Profili da Medaglia/31- "Pino Rauti" di Tommaso Romano

Nato a Cardinale nel 1926, morì a Roma nel 2012.
Laureato in Giurisprudenza, politico, giornalista, scrittore. Giovanissimo partecipò alla fondazione del Movimento Sociale Italiano, alla fine del 1946. Nel 1954, dopo la vittoria dei fascisti in doppiopetto e l’elezione a segretario di Arturo Michelini, diede vita, seguendo il pensiero di Julius Evola, al Centro Studi “Ordine Nuovo”. Tramite Almirante rientrò nel MSI, nel 1969, alla morte di Michelini. Nel 1972 divenne Deputato alla Camera nelle fila del MSI, dove fu confermato fino alle elezioni del 1994. Nel 1979, al XII congresso del MSI-DN, venne eletto vicesegretario.

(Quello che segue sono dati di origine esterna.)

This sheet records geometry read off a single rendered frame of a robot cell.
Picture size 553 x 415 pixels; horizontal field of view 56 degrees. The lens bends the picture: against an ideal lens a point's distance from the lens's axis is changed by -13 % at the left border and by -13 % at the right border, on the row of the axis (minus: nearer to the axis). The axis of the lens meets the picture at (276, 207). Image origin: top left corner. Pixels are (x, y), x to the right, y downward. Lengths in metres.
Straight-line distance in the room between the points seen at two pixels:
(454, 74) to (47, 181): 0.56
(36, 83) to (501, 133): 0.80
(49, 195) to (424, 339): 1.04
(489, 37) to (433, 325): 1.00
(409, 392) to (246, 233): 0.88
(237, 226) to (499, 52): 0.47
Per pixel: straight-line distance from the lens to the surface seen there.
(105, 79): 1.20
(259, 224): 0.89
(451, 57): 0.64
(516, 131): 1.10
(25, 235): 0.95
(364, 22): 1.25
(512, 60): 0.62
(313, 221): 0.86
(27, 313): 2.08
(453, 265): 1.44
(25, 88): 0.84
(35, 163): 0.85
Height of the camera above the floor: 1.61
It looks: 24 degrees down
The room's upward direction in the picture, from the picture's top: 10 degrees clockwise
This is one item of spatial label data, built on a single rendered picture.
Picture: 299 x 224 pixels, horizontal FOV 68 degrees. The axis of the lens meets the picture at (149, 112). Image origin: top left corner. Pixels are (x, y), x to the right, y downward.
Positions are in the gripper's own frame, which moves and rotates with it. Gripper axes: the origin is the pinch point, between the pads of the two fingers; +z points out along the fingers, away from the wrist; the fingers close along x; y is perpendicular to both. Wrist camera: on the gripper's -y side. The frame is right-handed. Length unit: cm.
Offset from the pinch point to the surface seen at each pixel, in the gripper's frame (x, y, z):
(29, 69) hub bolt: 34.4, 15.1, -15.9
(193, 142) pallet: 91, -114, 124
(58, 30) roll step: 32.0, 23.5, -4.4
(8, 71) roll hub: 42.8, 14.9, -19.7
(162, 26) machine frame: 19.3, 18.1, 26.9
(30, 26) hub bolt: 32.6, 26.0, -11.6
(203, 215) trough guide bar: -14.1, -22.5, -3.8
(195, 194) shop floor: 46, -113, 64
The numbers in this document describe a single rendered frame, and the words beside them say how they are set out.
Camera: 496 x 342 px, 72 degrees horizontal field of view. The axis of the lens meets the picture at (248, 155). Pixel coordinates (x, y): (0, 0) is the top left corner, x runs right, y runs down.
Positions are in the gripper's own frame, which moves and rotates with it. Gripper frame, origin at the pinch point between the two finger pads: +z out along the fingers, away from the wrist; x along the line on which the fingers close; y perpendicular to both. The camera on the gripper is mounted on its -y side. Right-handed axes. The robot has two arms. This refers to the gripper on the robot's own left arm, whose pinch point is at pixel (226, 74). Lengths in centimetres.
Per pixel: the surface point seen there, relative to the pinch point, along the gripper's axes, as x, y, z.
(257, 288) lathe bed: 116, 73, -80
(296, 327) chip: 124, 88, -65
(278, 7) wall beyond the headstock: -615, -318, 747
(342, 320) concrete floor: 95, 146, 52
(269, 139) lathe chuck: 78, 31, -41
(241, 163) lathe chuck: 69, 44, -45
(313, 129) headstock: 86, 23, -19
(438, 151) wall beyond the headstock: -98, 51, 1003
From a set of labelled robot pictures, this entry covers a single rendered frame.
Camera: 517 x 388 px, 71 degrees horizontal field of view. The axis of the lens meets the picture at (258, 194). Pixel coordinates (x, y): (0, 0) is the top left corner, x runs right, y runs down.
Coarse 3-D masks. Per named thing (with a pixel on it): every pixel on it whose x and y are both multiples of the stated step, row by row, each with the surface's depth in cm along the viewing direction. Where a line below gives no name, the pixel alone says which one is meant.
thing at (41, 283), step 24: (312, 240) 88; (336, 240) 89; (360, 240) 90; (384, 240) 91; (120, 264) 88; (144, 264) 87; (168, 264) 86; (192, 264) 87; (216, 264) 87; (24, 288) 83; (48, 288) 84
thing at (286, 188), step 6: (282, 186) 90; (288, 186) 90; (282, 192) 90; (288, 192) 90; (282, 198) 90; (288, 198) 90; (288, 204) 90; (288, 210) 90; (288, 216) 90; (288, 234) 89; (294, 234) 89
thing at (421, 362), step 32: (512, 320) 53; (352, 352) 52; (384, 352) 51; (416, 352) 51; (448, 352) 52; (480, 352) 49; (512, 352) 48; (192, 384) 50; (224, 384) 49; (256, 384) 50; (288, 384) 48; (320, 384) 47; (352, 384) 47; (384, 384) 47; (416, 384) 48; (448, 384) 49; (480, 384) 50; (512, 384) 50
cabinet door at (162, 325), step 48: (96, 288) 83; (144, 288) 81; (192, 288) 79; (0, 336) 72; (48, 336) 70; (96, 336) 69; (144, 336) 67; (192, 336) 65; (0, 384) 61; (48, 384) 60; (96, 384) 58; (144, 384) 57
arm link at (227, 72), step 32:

Il 14 dicembre 1987, al XV congresso del MSI a Sorrento, raccolse quasi la metà dei consensi per l’elezione a segretario, ma fu battuto da Gianfranco Fini, sostenuto dal segretario uscente Giorgio Almirante e da Pinuccio Tatarella. Ricevette finalmente la guida del MSI nel 1990 dal Congresso di Rimini, ma non riuscì ad arrestarne l’emorragia di voti e, nel 1991, il Comitato centrale del partito “restituì” la carica a Fini. Europarlamentare fino al giugno 1999, dopo il congresso di Fiuggi del 1995, che trasformò il Movimento Sociale in Alleanza Nazionale, Rauti, da sempre animatore dell’ala “di sinistra” di quel partito, fondò, insieme ai Senatori Giorgio Pisanò e Cesare Biglia, il Movimento Sociale Fiamma Tricolore e, nel 2004, il Movimento Idea Sociale.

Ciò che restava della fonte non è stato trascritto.